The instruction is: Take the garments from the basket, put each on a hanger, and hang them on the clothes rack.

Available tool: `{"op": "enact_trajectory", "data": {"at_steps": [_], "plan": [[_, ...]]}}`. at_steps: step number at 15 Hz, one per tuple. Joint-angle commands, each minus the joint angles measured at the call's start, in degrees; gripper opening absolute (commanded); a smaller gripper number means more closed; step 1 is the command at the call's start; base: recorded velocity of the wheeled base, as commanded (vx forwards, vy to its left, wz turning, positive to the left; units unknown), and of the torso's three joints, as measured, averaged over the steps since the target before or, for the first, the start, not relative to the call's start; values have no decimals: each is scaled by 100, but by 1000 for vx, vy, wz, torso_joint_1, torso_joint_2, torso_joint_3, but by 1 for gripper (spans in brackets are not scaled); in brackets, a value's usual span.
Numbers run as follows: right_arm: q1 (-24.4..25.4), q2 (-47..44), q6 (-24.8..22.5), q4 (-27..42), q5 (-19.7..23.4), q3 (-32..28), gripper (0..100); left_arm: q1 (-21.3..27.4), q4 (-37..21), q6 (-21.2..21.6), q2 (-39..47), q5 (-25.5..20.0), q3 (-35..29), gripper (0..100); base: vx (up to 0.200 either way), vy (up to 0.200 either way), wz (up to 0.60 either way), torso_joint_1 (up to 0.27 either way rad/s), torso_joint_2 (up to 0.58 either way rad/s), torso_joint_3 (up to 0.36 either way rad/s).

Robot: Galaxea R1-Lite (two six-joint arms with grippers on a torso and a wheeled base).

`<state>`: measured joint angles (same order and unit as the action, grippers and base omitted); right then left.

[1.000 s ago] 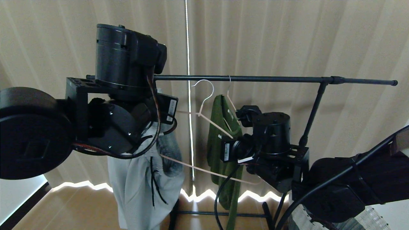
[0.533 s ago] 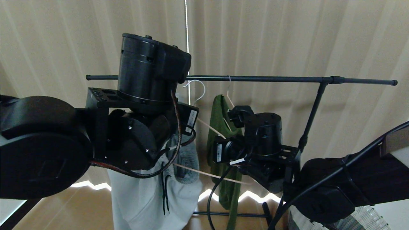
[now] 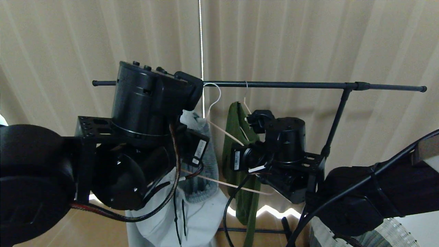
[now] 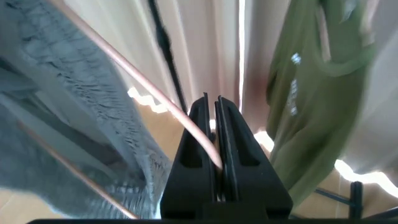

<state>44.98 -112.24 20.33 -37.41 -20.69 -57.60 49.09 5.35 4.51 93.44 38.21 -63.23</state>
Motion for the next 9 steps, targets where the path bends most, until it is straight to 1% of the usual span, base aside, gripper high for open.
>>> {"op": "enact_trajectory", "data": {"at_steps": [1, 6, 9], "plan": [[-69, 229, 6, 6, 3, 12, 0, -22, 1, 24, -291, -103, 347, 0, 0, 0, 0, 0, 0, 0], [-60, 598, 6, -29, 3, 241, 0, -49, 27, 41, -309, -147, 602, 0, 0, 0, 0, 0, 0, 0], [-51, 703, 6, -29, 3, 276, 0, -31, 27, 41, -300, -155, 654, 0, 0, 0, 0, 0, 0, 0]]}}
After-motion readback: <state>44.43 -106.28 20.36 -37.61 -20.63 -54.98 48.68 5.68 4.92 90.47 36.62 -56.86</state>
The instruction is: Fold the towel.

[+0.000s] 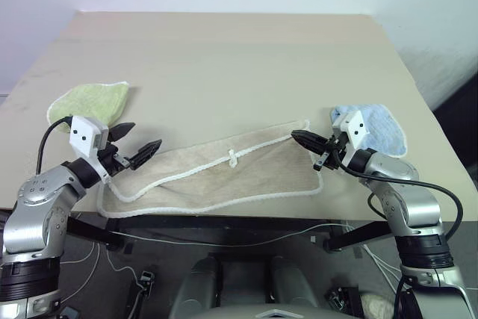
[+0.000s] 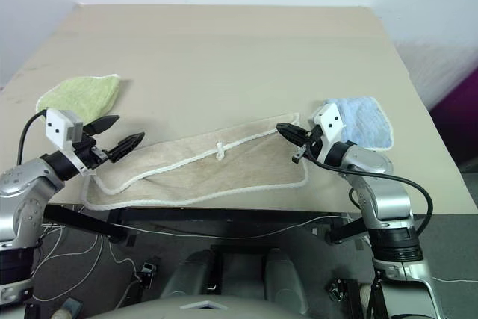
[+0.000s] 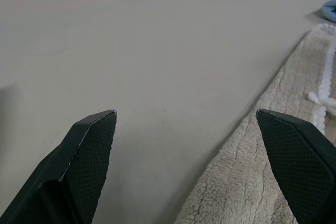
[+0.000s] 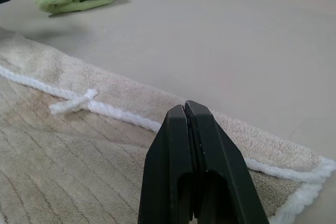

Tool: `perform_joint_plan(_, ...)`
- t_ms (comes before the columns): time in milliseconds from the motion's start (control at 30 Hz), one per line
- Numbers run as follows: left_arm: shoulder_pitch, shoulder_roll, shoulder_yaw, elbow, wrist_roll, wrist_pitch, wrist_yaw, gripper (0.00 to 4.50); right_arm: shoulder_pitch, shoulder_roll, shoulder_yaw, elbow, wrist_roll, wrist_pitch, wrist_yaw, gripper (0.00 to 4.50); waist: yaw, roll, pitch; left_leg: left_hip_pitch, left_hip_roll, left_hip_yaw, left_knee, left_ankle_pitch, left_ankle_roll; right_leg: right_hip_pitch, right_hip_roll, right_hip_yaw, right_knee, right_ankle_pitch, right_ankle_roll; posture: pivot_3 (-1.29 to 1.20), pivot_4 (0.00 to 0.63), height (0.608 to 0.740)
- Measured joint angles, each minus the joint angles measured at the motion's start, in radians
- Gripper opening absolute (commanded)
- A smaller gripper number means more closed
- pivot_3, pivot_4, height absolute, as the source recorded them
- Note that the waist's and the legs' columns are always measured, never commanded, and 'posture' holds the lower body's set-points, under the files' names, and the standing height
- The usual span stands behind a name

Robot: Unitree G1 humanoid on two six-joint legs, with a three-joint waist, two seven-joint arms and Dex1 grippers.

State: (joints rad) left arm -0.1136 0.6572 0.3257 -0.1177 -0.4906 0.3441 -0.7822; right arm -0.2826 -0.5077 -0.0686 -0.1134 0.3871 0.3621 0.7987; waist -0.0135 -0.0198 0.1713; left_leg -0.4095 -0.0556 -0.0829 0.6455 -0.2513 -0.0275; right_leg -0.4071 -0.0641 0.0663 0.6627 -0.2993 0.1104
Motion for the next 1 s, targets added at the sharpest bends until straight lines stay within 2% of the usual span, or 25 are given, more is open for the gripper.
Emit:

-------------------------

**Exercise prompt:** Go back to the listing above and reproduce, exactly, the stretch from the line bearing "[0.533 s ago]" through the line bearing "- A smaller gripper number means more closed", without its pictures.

**Response to the exercise:**
[0.533 s ago] 
[now] 
[now] 

<state>44.98 -112.24 20.33 -37.41 -20.69 -57.60 49.09 5.35 4.51 93.44 38.21 -63.23</state>
Motion for the next 9 steps, targets where the path bends most, until it is straight to 1% of the usual span, base aside, gripper high for open.
>>> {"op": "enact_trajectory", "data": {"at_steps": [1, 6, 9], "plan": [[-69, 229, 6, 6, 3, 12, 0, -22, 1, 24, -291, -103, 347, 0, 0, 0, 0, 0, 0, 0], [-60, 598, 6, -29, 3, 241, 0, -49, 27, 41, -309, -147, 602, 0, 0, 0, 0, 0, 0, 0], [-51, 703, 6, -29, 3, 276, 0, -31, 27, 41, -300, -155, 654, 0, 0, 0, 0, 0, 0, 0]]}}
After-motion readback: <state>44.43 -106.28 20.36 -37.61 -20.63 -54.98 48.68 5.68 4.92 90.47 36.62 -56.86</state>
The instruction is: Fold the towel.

[+0.000s] 
[+0.000s] 
[+0.000s] 
[+0.000s] 

Tool: `perform_joint_plan(_, ...)`
- t_ms (comes before the columns): time in milliseconds from the motion's start (control at 30 Hz), one per line
- Numbers run as follows: left_arm: shoulder_pitch, shoulder_roll, shoulder_yaw, elbow, wrist_roll, wrist_pitch, wrist_yaw, gripper (0.00 to 4.50); right_arm: shoulder_pitch, shoulder_roll, shoulder_yaw, elbow, wrist_roll, wrist_pitch, wrist_yaw, gripper (0.00 to 4.50); waist: yaw, roll, pitch; left_leg: left_hip_pitch, left_hip_roll, left_hip_yaw, left_knee, left_ankle_pitch, left_ankle_roll; right_leg: right_hip_pitch, right_hip_roll, right_hip_yaw, right_knee, right_ankle_pitch, right_ankle_roll; posture: pivot_3 (-1.29 to 1.20), pivot_4 (0.00 to 0.63), height (0.608 to 0.740)
- Measured joint angles, each minus the joint angles measured at the motion's start, in radians
- Gripper opening absolute (commanded)
- A smaller gripper number means more closed

There is nothing else to add to the answer.